> [WORK INSTRUCTIONS] Make an exact copy of the lines below.

> [DATASET EXTRACT]
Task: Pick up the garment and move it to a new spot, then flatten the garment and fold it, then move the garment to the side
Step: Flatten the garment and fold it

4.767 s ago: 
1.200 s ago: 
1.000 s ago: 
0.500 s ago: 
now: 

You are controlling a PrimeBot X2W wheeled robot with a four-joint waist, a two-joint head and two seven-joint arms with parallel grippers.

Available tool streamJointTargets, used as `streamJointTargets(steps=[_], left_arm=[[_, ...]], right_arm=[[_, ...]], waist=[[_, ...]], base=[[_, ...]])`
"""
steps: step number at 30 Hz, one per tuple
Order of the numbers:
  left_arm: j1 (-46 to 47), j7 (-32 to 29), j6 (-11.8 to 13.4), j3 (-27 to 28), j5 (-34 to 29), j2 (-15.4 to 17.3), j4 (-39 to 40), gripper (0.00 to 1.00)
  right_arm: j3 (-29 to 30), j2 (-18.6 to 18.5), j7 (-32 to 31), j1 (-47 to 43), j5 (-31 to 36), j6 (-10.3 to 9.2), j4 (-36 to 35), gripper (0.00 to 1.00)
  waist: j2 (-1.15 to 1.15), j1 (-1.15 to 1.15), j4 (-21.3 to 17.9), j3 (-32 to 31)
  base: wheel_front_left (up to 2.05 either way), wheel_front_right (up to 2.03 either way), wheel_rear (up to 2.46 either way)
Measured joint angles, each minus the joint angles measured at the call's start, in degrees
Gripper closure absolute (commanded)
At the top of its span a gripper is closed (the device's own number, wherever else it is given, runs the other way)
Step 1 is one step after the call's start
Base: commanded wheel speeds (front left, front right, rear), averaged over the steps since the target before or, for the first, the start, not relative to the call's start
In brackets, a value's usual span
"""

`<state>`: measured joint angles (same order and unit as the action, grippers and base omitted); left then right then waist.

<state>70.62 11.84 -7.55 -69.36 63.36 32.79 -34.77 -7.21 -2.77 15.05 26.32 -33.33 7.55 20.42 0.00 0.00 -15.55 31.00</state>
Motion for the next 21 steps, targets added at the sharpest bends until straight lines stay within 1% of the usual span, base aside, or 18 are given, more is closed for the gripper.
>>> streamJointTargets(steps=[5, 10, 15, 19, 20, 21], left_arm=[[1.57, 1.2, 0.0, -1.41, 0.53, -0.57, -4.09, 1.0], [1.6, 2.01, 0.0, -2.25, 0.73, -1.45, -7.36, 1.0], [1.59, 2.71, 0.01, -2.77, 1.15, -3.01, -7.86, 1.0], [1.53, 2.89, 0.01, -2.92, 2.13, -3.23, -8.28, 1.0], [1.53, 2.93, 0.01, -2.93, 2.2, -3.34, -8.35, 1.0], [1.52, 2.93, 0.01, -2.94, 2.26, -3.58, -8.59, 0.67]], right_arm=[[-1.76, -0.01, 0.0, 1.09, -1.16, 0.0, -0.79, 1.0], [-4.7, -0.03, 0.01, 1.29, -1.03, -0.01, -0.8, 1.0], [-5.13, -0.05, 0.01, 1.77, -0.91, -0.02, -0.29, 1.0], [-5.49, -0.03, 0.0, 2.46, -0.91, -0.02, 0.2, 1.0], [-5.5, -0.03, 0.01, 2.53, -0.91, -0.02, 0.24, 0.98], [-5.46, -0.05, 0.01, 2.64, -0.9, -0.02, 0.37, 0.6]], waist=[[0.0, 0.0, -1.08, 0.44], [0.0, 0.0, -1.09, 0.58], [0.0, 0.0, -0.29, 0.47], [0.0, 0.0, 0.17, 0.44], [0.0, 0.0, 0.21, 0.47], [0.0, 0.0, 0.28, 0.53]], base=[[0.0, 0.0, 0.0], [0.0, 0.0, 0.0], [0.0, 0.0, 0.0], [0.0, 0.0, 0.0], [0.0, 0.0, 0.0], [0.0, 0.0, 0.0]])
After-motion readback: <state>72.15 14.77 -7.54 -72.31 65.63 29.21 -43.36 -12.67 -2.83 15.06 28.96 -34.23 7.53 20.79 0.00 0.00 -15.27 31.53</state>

> [ANSWER SPACE]
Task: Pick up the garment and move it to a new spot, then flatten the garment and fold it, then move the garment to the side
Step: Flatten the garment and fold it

4.767 s ago: 
1.200 s ago: 
1.000 s ago: 
0.500 s ago: 
now: 

You are controlling a PrimeBot X2W wheeled robot with a four-joint waist, a two-joint head and two seven-joint arms with parallel grippers.

Available tool streamJointTargets, used as `streamJointTargets(steps=[_], left_arm=[[_, ...]], right_arm=[[_, ...]], waist=[[_, ...]], base=[[_, ...]])`
"""
steps: step number at 30 Hz, one per tuple
Order of the numbers:
  left_arm: j1 (-46 to 47), j7 (-32 to 29), j6 (-11.8 to 13.4), j3 (-27 to 28), j5 (-34 to 29), j2 (-15.4 to 17.3), j4 (-39 to 40), gripper (0.00 to 1.00)
  right_arm: j3 (-29 to 30), j2 (-18.6 to 18.5), j7 (-32 to 31), j1 (-47 to 43), j5 (-31 to 36), j6 (-10.3 to 9.2), j4 (-36 to 35), gripper (0.00 to 1.00)
  waist: j2 (-1.15 to 1.15), j1 (-1.15 to 1.15), j4 (-21.3 to 17.9), j3 (-32 to 31)
  base: wheel_front_left (up to 2.05 either way), wheel_front_right (up to 2.03 either way), wheel_rear (up to 2.46 either way)
Measured joint angles, each minus the joint angles measured at the call's start, in degrees
Gripper closure absolute (commanded)
At the top of its span a gripper is closed (the device's own number, wherever else it is given, runs the other way)
Step 1 is one step after the call's start
Base: commanded wheel speeds (front left, front right, rear), averaged over the steps since the target before or, for the first, the start, not relative to the call's start
In brackets, a value's usual span
"""

`<state>`: measured joint angles (same order and unit as the action, grippers and base omitted); left then right then waist.

<state>70.62 11.84 -7.55 -69.36 63.36 32.79 -34.77 -7.21 -2.77 15.05 26.32 -33.33 7.55 20.42 0.00 0.00 -15.55 31.00</state>
Motion for the next 21 steps, targets added at the sharpest bends until straight lines stay within 1% of the usual span, base aside, or 18 are given, more is closed for the gripper.
>>> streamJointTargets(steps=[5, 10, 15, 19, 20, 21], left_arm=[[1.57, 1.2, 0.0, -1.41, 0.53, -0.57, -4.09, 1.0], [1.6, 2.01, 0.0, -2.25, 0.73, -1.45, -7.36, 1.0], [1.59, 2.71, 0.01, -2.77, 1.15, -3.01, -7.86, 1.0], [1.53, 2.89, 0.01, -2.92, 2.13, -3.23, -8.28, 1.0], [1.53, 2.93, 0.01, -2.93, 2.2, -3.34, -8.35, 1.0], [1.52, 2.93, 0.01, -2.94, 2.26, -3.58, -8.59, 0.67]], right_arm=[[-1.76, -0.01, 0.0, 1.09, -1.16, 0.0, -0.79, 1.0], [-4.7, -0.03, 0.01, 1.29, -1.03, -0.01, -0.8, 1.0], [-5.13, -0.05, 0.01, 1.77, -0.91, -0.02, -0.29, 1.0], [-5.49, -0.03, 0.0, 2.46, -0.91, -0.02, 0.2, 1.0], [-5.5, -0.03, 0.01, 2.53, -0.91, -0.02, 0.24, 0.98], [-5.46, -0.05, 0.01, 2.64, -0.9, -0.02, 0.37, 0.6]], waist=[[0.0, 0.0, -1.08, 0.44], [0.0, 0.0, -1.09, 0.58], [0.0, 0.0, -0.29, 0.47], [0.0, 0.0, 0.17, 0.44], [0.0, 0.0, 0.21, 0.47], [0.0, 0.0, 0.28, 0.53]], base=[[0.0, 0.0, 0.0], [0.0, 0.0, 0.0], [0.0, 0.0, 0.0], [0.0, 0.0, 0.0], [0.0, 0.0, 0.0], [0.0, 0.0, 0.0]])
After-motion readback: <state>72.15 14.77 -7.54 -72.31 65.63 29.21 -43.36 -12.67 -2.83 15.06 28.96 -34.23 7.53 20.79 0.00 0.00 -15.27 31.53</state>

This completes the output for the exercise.